Non-confidential Records Sample Clauses

Non-confidential Records. Each Party shall keep and maintain complete and accurate records and all other data required by each of them for the purposes of compliance with and proper administration of this Agreement and compliance with Applicable Laws. In addition, Seller shall keep and maintain complete and accurate records with respect to Waste taking, transportation and disposal services, including the amounts of Waste taken, transported and disposed of, whether by Seller or by third-party Waste Contractors pursuant to Section 17.3 hereof, and the location of such disposal.
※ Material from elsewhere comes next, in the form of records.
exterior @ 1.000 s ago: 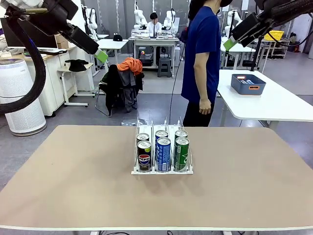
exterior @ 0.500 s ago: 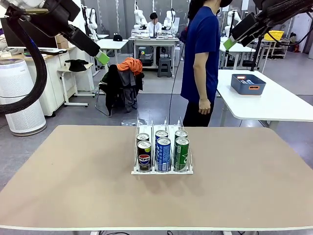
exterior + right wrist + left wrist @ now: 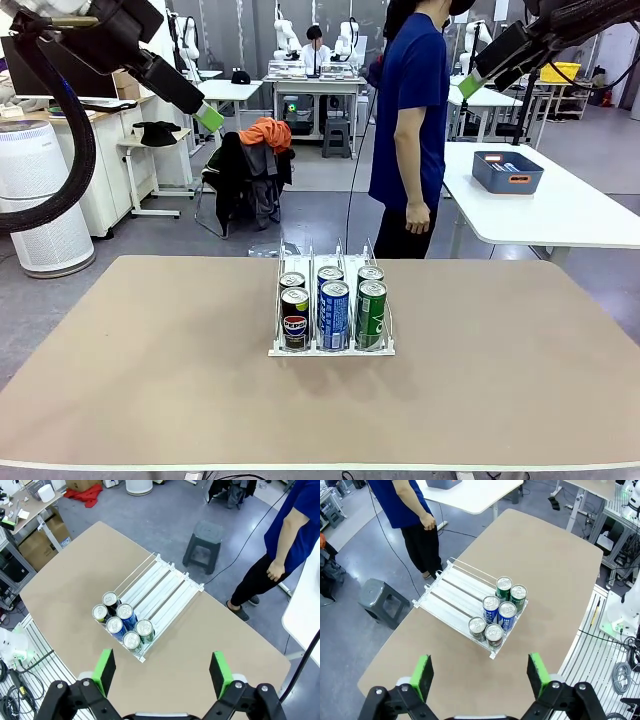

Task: Fill the beverage cans into the dispenser.
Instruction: Pick up the Sprite handed by the human.

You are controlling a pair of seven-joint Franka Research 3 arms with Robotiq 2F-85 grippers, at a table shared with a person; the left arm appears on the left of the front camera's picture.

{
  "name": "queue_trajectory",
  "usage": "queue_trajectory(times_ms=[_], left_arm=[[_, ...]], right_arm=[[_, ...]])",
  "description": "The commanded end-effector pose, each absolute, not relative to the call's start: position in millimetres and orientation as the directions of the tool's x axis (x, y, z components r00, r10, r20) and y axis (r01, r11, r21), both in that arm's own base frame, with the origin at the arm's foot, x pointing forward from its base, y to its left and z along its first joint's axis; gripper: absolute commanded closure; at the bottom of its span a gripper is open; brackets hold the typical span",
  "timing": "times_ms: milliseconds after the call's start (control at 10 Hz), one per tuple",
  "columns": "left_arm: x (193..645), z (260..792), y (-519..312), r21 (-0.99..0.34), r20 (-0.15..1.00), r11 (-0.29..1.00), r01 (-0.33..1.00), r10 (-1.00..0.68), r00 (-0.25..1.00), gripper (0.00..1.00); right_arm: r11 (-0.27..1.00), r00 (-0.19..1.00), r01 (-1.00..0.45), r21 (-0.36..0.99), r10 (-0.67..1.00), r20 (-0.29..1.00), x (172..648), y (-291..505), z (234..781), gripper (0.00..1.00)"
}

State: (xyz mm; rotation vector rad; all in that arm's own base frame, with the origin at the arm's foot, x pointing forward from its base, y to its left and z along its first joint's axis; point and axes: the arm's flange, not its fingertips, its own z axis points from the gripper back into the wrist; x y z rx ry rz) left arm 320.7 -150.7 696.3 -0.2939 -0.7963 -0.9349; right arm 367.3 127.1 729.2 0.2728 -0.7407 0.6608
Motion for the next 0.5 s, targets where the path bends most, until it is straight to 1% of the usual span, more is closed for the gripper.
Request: queue_trajectory(times_ms=[0,400], left_arm=[[321.5,696.3,-149.5,0.102,0.725,0.588,0.802,-0.596,0.345,0.00],[321.5,696.3,-149.5,0.102,0.725,0.588,0.802,-0.596,0.345,0.00]], right_arm=[[0.765,0.551,-0.644,0.009,0.456,0.699,366.5,127.2,727.7,0.00],[0.765,0.551,-0.644,0.009,0.456,0.699,366.5,127.2,727.7,0.00]])
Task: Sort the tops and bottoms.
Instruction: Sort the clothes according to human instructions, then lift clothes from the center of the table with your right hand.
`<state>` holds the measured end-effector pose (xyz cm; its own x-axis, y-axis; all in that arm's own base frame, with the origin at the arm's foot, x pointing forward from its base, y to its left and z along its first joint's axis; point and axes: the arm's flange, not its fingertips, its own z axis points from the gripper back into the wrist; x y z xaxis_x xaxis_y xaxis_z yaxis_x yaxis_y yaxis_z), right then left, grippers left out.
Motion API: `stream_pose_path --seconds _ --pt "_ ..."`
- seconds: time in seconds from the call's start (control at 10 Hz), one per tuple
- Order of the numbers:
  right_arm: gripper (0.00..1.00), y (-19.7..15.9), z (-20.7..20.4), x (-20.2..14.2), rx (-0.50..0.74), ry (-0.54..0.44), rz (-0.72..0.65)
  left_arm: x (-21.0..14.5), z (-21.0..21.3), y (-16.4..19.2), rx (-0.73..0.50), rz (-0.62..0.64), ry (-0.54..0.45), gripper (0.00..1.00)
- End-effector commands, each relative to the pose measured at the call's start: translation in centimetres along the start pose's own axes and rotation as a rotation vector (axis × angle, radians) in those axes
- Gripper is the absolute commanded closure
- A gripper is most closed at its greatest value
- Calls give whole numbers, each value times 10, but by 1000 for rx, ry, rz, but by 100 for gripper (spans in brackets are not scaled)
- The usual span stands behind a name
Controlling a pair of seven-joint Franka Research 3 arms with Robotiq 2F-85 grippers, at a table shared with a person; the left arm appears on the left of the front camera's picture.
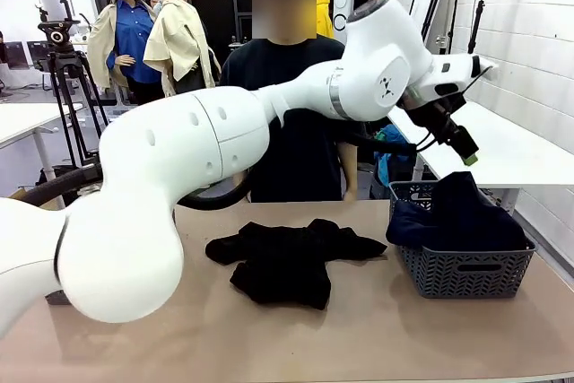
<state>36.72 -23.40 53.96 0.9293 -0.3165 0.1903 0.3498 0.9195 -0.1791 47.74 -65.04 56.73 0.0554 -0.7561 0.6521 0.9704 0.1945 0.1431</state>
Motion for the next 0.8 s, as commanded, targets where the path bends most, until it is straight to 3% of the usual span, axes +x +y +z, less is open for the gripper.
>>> stream_pose_path --seconds 0.0,0.2,0.5,0.7 --pt "0 0 0 2 -4 0 2 -22 60 -6 20 -56 40 0" --pt "0 0 0 2 -4 0 2 -84 154 2 148 -28 139 0" --pt "0 0 0 2 -4 0 2 -211 278 13 416 284 226 0" --pt "0 0 0 2 -4 0 2 -270 322 6 499 432 226 0"
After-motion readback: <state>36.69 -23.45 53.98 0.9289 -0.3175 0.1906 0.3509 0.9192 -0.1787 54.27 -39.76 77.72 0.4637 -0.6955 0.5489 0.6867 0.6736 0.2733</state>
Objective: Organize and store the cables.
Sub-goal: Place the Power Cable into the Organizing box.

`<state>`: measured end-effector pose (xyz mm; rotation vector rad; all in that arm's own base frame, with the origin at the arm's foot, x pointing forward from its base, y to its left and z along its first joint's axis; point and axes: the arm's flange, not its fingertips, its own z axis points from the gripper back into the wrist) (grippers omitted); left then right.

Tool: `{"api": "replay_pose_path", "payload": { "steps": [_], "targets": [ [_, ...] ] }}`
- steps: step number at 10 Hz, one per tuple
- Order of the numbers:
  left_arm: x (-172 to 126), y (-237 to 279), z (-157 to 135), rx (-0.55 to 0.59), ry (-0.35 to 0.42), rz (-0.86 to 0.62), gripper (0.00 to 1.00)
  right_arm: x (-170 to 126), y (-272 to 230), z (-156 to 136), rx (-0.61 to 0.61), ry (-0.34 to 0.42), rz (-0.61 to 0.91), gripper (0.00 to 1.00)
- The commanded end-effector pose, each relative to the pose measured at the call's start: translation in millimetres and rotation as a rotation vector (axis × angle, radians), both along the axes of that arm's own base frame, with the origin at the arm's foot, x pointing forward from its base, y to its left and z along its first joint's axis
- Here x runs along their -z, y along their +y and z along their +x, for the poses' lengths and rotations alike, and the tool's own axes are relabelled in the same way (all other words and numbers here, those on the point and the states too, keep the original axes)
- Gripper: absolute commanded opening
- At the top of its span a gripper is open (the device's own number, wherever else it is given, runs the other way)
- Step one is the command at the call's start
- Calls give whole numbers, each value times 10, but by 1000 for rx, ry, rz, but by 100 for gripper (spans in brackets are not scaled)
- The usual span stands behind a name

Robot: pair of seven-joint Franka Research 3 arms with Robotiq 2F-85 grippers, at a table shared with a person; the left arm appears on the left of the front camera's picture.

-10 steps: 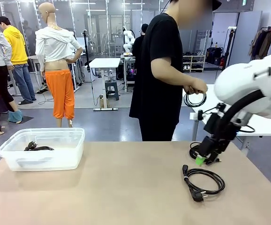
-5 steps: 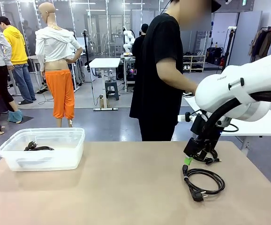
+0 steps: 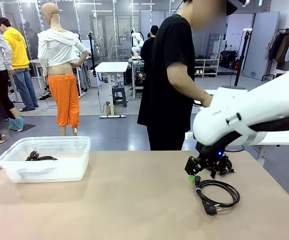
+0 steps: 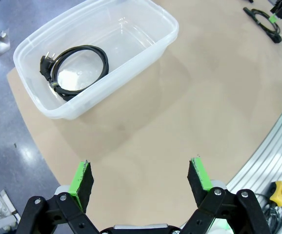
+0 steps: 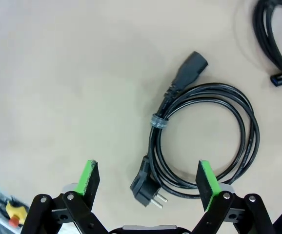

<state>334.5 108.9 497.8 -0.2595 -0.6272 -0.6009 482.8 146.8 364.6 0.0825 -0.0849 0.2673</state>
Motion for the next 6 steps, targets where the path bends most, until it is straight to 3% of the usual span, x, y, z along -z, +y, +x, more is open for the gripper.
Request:
{"api": "replay_pose_path", "payload": {
  "steps": [1, 6],
  "targets": [
    [-15, -7, 0, -13, 1, 5, 99, 212, 87, 57, 70, 9, -66, 100],
    [-15, -7, 0, -13, 1, 5, 99, 515, 34, 183, 127, -30, -65, 100]
  ]
}}
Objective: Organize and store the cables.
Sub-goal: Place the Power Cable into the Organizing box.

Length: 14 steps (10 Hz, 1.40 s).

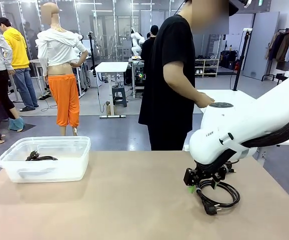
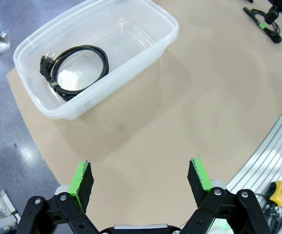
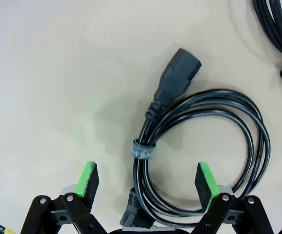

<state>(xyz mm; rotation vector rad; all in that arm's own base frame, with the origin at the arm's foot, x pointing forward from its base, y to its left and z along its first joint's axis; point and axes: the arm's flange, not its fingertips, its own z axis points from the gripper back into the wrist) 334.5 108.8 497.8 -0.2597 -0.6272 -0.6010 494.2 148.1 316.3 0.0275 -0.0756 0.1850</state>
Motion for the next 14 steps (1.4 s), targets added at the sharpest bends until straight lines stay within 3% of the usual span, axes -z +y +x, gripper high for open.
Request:
{"api": "replay_pose_path", "payload": {
  "steps": [1, 3, 4, 5, 7, 14],
  "targets": [
    [-15, -7, 0, -13, 1, 5, 99, 60, 19, 84, 45, -36, -14, 100],
    [-15, -7, 0, -13, 1, 5, 99, 121, 28, 115, 26, -46, -24, 100],
    [-15, -7, 0, -13, 1, 5, 99, 122, 19, 114, 11, -43, -24, 85],
    [-15, -7, 0, -13, 1, 5, 99, 140, 26, 106, -1, -31, -29, 62],
    [-15, -7, 0, -13, 1, 5, 99, 166, 31, 104, -6, -33, -47, 2],
    [-15, -7, 0, -13, 1, 5, 99, 130, 7, 96, 19, -53, -73, 0]
  ]
}}
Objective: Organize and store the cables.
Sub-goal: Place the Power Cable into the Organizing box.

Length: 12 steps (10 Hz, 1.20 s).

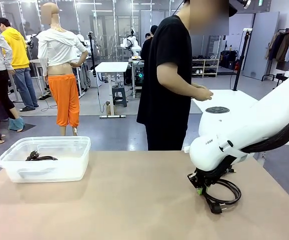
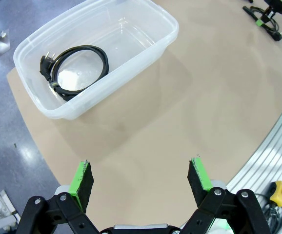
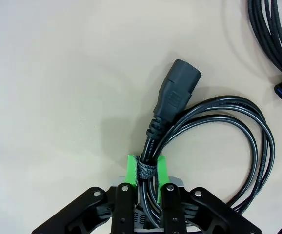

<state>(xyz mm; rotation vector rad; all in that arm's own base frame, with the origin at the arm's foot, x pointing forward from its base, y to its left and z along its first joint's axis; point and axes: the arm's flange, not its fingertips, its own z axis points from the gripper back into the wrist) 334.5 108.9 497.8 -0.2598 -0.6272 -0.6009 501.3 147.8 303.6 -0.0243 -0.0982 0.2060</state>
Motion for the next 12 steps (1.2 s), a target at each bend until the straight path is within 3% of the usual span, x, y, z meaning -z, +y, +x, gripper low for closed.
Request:
{"api": "replay_pose_path", "payload": {
  "steps": [1, 2, 4, 6, 12],
  "targets": [
    [-15, -7, 0, -13, 1, 5, 99, -64, 18, 23, 53, -15, -32, 0],
    [-15, -7, 0, -13, 1, 5, 99, -253, 40, 2, 64, 17, -49, 0],
    [-15, -7, 0, -13, 1, 5, 99, -749, 131, -65, 59, -41, -36, 0],
    [-15, -7, 0, -13, 1, 5, 99, -1022, 205, -113, 46, -72, -15, 0],
    [-15, -7, 0, -13, 1, 5, 99, -1141, 193, -125, 9, -85, -7, 0]
  ]
}}
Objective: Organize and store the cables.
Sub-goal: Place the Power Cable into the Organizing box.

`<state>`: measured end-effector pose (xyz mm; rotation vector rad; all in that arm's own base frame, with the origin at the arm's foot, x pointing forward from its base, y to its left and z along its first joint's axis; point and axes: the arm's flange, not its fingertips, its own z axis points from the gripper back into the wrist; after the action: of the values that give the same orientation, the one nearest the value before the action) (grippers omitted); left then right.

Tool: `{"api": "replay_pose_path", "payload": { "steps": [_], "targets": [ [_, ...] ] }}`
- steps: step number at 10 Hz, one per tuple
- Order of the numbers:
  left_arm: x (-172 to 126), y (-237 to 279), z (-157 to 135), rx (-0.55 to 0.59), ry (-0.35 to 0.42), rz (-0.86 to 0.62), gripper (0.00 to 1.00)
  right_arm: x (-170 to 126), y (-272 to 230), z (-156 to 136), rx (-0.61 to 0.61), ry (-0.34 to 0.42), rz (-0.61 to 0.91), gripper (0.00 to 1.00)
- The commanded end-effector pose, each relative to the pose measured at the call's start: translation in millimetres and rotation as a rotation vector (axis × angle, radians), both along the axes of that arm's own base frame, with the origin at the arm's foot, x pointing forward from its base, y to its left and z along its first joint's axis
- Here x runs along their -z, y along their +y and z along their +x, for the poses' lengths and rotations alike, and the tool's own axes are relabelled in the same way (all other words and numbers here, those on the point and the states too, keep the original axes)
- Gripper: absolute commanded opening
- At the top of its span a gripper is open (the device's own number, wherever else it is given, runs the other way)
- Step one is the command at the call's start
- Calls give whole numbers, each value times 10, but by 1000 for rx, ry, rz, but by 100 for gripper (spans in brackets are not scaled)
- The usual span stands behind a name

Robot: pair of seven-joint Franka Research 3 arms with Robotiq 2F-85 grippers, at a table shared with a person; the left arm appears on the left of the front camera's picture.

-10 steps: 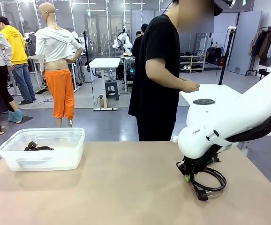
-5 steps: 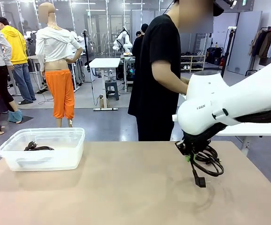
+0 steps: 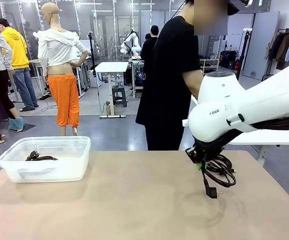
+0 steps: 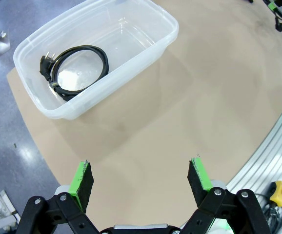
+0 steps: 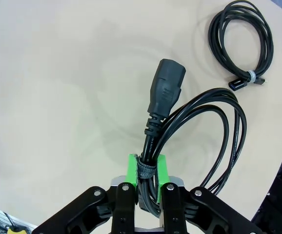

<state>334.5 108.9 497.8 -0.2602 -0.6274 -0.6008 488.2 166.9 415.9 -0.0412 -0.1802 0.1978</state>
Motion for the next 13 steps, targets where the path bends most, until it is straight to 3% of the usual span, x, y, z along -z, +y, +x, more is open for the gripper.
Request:
{"api": "replay_pose_path", "payload": {
  "steps": [1, 3, 4, 5, 10, 13],
  "targets": [
    [-15, -7, 0, -13, 1, 6, 99, -18, 1, 6, 1, -2, 1, 0],
    [-15, -7, 0, -13, 1, 6, 99, -18, 1, 6, 1, -2, 1, 0],
    [-15, -7, 0, -13, 1, 6, 99, 0, -1, 0, 0, 0, 0, 18],
    [-15, -7, 0, -13, 1, 6, 99, -29, 227, 1, 18, -4, -19, 18],
    [-15, -7, 0, -13, 1, 6, 99, -166, 1937, 144, 7, -66, -79, 18],
    [-15, -7, 0, -13, 1, 6, 99, 88, 3099, 236, -79, -29, -107, 18]
  ]
}}
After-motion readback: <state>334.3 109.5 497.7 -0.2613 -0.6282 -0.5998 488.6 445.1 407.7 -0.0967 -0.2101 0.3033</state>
Seller shall make such records available to Buyer or its designees or representatives upon request, and shall provide Buyer with access to such personnel, all as may be reasonably requested by Buyer to determine whether all services were provided in compliance with Applicable Laws and the terms of this Agreement. Further, if Seller permits the disposal of any other waste or other material in proximity to the Waste in Waste Disposal Sites owned or controlled by Seller, Seller shall keep and maintain complete and accurate records with respect to the location, amount, type and origin of such waste and shall make such records available to Buyer or its designees or representatives in the event that any claim is pending or threatened, provided that Buyer, its designees or representatives reviewing such records shall abide by any confidentiality obligation of Seller to third parties. To the extent such sites are not owned or controlled by Seller, Seller shall use reasonable efforts to obtain, maintain and make available to Buyer records as set forth in the preceding sentence. All such records shall be maintained by Seller for five (5) years after the date of such records. Seller shall not thereafter destroy or dispose of any such records without first giving Buyer a reasonable opportunity to take and keep such records. Either Party will have the right from time to time, upon notice to the other, to examine, and make and retain copies of, the records and data of the other relating to this Agreement (except for those records relating to the financial arrangements between Seller and its suppliers and subcontractors which are not needed to verify the calculation of any costs which are to be borne by or shared with Buyer pursuant to the terms of this Agreement) at any time during the period such records are required to be maintained under this Section 7.3 during normal business hours.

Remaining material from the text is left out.